- **Action item**: Your reply should reproduce each line below exactly and carry none of the pictures.

- **Data block**:
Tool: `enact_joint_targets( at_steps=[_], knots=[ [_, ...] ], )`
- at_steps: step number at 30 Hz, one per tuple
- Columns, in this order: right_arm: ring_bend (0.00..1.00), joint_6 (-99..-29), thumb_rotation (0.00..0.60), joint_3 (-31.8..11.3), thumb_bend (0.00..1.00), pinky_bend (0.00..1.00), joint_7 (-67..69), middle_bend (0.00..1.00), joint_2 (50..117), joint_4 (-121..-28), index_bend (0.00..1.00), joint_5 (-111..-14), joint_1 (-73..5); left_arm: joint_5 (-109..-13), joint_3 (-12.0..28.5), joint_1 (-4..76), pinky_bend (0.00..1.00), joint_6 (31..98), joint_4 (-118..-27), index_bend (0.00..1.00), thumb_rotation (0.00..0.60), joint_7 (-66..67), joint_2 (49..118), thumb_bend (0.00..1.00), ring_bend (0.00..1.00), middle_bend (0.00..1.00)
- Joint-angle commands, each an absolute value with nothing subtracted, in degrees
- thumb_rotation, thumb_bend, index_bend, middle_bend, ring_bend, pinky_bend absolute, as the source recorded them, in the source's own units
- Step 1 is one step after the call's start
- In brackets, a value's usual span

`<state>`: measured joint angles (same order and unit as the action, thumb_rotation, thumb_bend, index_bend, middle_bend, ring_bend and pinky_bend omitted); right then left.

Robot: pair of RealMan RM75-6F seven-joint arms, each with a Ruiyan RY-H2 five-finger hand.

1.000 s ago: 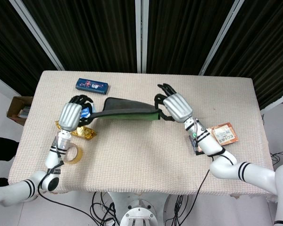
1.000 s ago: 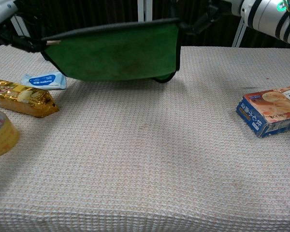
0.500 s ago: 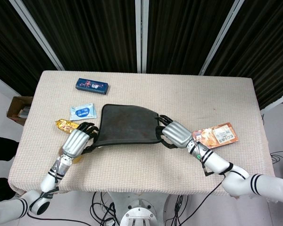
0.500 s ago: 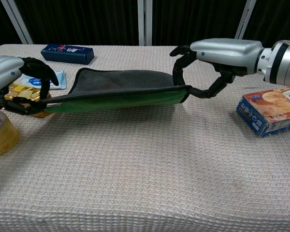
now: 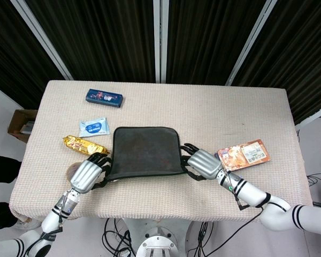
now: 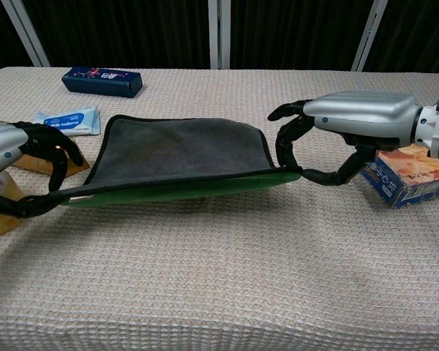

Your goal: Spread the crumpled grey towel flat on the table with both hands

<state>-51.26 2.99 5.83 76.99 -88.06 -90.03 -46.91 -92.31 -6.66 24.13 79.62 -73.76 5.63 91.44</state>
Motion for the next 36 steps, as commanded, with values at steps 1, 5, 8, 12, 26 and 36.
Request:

- **Exercise answer**:
Tool: `enact_joint_targets( at_steps=[_], knots=[ [_, ...] ], )`
- at_steps: step number at 30 Hz, one per tuple
- Columns, in this order: right_arm: ring_bend (0.00..1.00), joint_6 (-99..-29), thumb_rotation (0.00..0.60), joint_3 (-31.8..11.3), thumb_bend (0.00..1.00), pinky_bend (0.00..1.00), joint_7 (-67..69), middle_bend (0.00..1.00), joint_2 (50..117), joint_4 (-121..-28), index_bend (0.00..1.00), joint_5 (-111..-14), joint_1 (-73..5); left_arm: joint_5 (-109..-13), joint_3 (-12.0..28.5), joint_1 (-4..76), pinky_bend (0.00..1.00), joint_6 (31..98), joint_4 (-118..-27), index_bend (0.00..1.00), thumb_rotation (0.00..0.60), joint_7 (-66..67), joint_2 (49..118), thumb_bend (0.00..1.00), ring_bend (0.00..1.00), middle_bend (0.00..1.00)
- Joint-angle commands, each an absolute value with nothing subtracted, in degrees
- thumb_rotation, thumb_bend, index_bend, middle_bend, ring_bend, pinky_bend absolute, as the source recorded them, in the source's own units
- Step 1 is one step after the call's start
- In brackets, a value's usual span

`<state>`: measured joint angles (same order and unit as the action, thumb_rotation, thumb_bend, index_bend, middle_bend, ring_bend and pinky_bend omitted); right then left.

Robot: pair of RealMan RM75-6F seven-joint arms, each with a Ruiyan RY-H2 five-finger hand.

1.000 s ago: 
1.000 s ago: 
0.500 s ago: 
0.500 s ago: 
now: 
now: 

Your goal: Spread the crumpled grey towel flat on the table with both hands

<state>-51.26 2.99 5.83 76.99 -88.06 -90.03 -46.91 -92.31 -6.66 24.13 79.62 -73.76 5.63 91.44</state>
Motion for the next 36 steps, as commanded, with values at steps 1, 5, 8, 12, 26 and 36.
Request:

The exercise closes with this answer.